So you’re writing a transfer thesis halfway through your PhD (or another type of report) but you have so much lab work to do and it feels like it’s just getting in the way. Is it a waste of time? No! Here’s why, and focus on the benefits of doing it:

  • Makes the final thesis/writing research papers that little bit easier.
  • An opportunity to really think about your data so far and what it means.
  • Allows you to assess your PhD – what are the strengths? Where are the holes? What else needs to be done?
  • The viva is a discussion about your work. Your examiners aren’t just there to ask hard questions, they can be of use and suggest potential research ideas to help guide you.

 

Viva time!

The report is handed in (yay!) and you are waiting for the viva day. It’s normal to feel nervous. I think people make it into a bigger deal than it actually is. Some say it’s when examiners “grill you” on your PhD topic and results. I think this is a bit extreme. Yes, some examiners can be unnecessarily harsh, but if done right, it should be more like a nice discussion and should be relatively relaxed.
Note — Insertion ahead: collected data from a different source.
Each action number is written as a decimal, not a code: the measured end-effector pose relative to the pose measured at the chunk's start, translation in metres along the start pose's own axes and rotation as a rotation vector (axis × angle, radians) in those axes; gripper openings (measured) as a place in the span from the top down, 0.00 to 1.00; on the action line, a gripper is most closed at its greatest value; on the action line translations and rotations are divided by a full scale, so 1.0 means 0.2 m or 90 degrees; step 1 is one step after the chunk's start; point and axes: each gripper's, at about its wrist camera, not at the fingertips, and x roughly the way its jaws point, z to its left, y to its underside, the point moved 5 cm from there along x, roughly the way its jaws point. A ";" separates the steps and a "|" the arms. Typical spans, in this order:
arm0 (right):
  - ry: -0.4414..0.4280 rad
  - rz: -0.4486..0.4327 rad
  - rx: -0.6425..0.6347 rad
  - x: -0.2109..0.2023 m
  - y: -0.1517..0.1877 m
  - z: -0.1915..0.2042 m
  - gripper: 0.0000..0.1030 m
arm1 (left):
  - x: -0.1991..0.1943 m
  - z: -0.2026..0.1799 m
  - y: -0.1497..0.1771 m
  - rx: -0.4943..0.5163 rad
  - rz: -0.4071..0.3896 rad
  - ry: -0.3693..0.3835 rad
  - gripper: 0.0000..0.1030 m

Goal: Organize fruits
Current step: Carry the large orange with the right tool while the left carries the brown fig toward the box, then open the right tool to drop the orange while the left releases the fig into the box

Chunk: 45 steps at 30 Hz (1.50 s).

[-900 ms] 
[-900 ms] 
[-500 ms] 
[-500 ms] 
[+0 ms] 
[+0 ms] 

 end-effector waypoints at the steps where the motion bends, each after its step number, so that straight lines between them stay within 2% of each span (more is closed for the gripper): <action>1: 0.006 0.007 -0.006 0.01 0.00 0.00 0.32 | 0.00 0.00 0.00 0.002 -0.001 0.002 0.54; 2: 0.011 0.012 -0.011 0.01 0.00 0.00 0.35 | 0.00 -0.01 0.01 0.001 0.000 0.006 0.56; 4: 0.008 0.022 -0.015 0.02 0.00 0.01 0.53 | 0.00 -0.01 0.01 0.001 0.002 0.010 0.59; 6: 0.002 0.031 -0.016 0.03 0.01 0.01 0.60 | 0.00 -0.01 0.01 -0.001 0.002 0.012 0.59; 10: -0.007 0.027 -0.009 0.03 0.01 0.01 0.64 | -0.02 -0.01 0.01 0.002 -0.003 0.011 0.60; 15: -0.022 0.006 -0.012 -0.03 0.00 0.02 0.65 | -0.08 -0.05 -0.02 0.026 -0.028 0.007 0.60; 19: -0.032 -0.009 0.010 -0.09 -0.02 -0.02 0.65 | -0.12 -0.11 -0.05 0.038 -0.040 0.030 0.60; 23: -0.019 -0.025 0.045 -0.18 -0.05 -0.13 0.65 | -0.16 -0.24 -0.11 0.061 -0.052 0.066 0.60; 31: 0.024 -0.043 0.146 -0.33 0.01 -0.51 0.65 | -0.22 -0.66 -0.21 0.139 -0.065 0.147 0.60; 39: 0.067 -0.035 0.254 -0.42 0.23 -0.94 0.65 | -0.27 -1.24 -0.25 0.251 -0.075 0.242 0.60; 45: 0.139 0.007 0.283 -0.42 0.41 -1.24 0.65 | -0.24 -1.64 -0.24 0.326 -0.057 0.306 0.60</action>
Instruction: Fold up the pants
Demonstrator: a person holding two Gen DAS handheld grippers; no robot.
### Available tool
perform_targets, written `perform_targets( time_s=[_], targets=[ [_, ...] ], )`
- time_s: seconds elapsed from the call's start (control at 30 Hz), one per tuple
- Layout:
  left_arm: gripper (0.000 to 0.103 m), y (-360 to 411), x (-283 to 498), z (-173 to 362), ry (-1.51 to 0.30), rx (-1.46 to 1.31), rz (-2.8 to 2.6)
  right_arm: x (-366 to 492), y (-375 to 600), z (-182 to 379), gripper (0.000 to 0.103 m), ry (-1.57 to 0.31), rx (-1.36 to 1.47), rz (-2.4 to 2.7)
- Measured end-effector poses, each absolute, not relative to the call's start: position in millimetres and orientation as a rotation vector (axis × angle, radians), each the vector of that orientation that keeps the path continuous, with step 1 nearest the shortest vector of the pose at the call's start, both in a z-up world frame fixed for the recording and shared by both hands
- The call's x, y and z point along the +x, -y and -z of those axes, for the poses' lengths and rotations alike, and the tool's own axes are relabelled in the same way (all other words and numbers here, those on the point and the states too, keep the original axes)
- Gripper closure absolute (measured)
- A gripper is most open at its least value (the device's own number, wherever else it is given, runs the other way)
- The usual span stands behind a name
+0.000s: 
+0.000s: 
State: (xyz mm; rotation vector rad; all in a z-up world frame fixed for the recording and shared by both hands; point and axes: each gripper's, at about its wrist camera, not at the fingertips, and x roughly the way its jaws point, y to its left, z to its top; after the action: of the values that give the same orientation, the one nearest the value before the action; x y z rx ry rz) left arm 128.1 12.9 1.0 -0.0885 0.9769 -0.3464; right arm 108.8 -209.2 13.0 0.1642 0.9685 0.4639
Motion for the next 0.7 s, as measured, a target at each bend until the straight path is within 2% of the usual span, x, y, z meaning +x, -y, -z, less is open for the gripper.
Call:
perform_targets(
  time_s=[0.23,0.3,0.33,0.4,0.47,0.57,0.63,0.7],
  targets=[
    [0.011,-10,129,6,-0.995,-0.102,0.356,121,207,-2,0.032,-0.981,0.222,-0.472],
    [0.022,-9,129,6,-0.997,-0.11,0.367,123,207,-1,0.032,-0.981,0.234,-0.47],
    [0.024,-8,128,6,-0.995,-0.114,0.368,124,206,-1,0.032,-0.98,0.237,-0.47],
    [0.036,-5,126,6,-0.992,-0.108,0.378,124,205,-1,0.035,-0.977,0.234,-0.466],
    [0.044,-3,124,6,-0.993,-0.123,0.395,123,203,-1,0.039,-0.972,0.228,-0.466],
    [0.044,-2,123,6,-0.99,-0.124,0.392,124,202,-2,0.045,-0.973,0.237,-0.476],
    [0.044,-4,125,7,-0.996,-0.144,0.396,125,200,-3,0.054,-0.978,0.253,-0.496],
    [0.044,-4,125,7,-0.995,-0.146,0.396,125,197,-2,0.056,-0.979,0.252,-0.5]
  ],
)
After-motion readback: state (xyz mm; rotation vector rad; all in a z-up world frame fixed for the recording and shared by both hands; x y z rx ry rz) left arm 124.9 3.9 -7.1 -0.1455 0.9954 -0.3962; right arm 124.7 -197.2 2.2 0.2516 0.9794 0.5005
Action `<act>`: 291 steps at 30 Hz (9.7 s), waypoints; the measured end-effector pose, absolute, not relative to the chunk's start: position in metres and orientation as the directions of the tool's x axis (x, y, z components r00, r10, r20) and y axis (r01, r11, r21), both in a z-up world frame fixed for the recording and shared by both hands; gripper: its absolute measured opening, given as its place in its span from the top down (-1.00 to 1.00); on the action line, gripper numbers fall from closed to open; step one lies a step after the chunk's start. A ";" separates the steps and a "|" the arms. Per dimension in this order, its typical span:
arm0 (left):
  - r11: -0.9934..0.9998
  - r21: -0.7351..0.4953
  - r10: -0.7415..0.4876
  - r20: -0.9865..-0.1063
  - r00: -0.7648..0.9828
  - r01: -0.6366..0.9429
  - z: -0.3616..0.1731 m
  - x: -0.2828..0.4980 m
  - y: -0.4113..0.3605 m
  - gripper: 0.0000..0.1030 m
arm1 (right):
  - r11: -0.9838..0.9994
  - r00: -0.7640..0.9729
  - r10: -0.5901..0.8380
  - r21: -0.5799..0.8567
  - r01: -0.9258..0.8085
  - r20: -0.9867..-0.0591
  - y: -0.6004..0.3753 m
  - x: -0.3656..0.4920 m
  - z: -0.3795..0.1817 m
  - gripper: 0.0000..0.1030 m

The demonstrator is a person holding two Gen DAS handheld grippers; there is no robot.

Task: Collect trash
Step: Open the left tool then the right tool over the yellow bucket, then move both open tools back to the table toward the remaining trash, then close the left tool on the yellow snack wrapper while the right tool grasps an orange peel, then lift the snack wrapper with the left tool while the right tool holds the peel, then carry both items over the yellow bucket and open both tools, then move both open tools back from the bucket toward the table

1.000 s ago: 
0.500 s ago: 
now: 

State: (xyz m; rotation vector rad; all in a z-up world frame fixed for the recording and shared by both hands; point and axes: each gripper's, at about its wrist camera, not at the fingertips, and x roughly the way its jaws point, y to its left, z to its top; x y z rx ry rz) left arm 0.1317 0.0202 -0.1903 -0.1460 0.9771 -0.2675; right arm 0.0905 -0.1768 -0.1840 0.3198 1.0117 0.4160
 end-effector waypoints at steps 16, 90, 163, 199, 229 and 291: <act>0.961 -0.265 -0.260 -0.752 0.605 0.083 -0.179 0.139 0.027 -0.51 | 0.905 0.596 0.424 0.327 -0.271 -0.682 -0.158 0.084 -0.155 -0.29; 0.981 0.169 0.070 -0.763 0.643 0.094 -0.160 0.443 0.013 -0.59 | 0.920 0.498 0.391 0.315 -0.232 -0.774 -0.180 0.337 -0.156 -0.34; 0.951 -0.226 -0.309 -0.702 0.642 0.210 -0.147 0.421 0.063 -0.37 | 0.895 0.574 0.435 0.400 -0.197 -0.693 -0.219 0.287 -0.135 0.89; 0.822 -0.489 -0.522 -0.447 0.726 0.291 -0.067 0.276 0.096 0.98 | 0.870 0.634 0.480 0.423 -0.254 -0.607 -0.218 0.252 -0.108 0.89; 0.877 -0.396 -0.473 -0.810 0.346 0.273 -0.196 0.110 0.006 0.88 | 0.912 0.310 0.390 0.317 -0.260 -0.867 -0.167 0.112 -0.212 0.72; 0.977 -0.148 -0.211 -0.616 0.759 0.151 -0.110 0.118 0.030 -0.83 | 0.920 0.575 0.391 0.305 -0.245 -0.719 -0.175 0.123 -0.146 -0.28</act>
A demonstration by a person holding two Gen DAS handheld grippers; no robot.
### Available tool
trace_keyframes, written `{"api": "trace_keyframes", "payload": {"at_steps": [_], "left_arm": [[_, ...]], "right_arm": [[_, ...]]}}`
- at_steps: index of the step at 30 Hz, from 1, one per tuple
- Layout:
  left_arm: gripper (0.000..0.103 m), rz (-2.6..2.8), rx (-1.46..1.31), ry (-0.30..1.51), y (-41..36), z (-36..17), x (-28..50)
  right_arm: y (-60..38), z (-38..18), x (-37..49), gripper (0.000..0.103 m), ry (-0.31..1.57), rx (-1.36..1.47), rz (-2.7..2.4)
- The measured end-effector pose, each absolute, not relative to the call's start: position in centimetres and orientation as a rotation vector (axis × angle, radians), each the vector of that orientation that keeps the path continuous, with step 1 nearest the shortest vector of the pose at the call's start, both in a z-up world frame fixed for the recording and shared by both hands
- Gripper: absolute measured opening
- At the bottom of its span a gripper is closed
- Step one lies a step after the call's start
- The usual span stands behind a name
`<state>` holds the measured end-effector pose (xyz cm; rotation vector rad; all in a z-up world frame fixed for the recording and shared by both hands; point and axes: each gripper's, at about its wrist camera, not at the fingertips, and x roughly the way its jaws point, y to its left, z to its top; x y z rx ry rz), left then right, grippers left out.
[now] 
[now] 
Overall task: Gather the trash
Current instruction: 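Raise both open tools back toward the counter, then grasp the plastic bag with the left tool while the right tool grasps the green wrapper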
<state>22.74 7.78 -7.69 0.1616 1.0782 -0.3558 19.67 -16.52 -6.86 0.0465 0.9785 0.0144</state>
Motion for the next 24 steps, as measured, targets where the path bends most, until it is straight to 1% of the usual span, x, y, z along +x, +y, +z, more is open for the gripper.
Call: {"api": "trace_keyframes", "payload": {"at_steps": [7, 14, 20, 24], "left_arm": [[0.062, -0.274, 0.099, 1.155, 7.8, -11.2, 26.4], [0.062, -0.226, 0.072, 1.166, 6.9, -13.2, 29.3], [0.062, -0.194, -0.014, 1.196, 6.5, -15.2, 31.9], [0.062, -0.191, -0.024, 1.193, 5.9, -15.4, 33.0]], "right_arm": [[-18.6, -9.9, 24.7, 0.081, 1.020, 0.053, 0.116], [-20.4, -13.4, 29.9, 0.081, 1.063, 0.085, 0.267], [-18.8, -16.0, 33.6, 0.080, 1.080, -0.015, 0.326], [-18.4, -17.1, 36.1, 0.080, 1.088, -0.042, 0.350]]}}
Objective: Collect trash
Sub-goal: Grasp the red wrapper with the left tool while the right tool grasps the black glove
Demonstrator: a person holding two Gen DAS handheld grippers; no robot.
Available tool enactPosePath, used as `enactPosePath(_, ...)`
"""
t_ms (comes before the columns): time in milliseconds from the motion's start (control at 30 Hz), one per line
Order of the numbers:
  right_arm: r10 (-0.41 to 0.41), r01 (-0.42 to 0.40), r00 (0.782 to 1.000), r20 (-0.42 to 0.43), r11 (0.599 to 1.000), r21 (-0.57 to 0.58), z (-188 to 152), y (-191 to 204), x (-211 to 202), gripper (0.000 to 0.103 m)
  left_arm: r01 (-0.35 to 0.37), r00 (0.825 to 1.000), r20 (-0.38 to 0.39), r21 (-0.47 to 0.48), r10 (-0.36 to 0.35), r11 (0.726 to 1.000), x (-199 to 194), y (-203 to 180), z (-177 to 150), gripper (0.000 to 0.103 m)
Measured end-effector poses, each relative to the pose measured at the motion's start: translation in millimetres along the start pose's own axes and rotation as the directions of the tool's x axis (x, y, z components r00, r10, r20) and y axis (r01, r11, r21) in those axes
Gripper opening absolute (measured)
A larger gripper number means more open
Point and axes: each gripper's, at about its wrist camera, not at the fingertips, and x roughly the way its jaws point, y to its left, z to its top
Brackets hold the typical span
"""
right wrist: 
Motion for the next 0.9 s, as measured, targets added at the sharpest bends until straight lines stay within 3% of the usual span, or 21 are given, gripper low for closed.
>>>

The examiners aren’t there to catch you out. They are there to discuss the data, make sure you understand what you are doing and ask you questions, but also a chance for them to learn something new. They’re scientists too, and although you’d ideally have examiners in your related field, you are the expert in your project. Naturally (as good scientists) they’ll want to learn from you. Remember this! After all, it’s not your final PhD viva, they should be there to encourage you to do well in your PhD and give you confidence, not make it hard for you and cause extra stress and worries about the final thing!

Top tip for the viva – prepare a three-minute summary of your thesis. This seems to be a popular request from the examiners!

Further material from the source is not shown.